Now, if Virginia had indeed claimed that the state of Virginia had the right to resume powers of government, delegated to the federal government, perverted to its injury and oppression, the question would arise whether that is lawfully permitted given the supremacy clause. But when Virginia seceded in 1861, it did far more than resume this or that power of government allegedly perverted to the injury and oppression of Virginians by the federal government. Almost all of the powers of government it claimed to resume were powers which had not been so perverted, and which Virginia did not allege had been so perverted.
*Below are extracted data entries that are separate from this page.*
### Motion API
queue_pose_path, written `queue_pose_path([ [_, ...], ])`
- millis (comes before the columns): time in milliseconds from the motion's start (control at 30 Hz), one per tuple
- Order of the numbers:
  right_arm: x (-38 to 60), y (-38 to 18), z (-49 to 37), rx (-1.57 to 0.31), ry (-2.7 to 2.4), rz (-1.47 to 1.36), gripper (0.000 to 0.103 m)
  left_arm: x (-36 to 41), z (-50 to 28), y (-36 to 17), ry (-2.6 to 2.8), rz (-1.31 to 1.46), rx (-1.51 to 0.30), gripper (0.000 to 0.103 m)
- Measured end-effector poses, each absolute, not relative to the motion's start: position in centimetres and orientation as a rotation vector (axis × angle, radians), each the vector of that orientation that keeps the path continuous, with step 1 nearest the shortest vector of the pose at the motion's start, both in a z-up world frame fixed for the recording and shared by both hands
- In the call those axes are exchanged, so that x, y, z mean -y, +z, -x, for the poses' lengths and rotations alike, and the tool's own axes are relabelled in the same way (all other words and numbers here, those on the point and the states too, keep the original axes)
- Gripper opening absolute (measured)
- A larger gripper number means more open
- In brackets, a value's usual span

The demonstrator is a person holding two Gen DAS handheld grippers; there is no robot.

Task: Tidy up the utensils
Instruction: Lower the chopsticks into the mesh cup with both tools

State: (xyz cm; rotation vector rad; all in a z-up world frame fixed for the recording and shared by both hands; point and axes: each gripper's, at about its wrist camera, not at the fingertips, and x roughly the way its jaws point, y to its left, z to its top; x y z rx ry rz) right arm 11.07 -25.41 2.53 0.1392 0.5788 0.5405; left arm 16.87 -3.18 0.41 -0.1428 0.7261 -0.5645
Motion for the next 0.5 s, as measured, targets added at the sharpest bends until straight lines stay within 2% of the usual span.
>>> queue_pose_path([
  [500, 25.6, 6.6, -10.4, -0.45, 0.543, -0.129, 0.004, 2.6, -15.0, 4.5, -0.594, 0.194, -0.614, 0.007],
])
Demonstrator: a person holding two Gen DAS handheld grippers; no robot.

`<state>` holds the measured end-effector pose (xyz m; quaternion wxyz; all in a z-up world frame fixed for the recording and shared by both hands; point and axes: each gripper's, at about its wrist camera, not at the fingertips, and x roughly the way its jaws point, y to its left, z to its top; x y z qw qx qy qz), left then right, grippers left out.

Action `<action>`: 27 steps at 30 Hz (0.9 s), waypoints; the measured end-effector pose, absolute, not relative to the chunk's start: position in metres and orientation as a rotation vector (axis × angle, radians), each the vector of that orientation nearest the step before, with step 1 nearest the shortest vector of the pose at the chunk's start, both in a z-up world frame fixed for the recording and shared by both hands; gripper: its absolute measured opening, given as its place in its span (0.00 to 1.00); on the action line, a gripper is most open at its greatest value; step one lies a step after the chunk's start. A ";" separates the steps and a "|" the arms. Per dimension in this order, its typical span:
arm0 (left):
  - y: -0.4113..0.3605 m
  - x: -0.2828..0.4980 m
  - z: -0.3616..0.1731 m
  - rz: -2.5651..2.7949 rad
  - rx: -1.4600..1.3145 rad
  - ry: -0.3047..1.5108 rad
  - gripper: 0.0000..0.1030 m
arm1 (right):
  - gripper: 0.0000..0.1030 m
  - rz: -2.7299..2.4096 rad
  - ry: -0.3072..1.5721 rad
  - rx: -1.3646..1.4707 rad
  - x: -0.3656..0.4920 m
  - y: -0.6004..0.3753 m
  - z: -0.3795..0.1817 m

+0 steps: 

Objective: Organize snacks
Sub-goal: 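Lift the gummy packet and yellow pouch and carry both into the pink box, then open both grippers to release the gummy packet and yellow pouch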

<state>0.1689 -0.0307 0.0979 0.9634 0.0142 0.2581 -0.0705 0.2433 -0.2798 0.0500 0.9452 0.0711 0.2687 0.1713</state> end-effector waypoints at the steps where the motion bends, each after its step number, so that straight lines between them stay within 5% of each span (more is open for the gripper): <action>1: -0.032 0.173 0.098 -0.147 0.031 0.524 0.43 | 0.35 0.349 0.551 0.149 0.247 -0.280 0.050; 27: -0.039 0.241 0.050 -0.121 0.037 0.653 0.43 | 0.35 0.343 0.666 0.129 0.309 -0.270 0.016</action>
For example: The power to grant titles of nobility, denied to the federal government under Article I, Section 9, but also denied to the states under Article I, Section 10. Since this power, denied to the federal government, had never been exercised by the federal government, there was no basis for any claim by Virginia that it had been perverted by the feds to the injury and oppression of Virginians, and no basis for any claim, based on a twisted reading of Virginia's 1788 ratification instrument, that such a power, explicitly denied to the states, could be "resumed" by the state.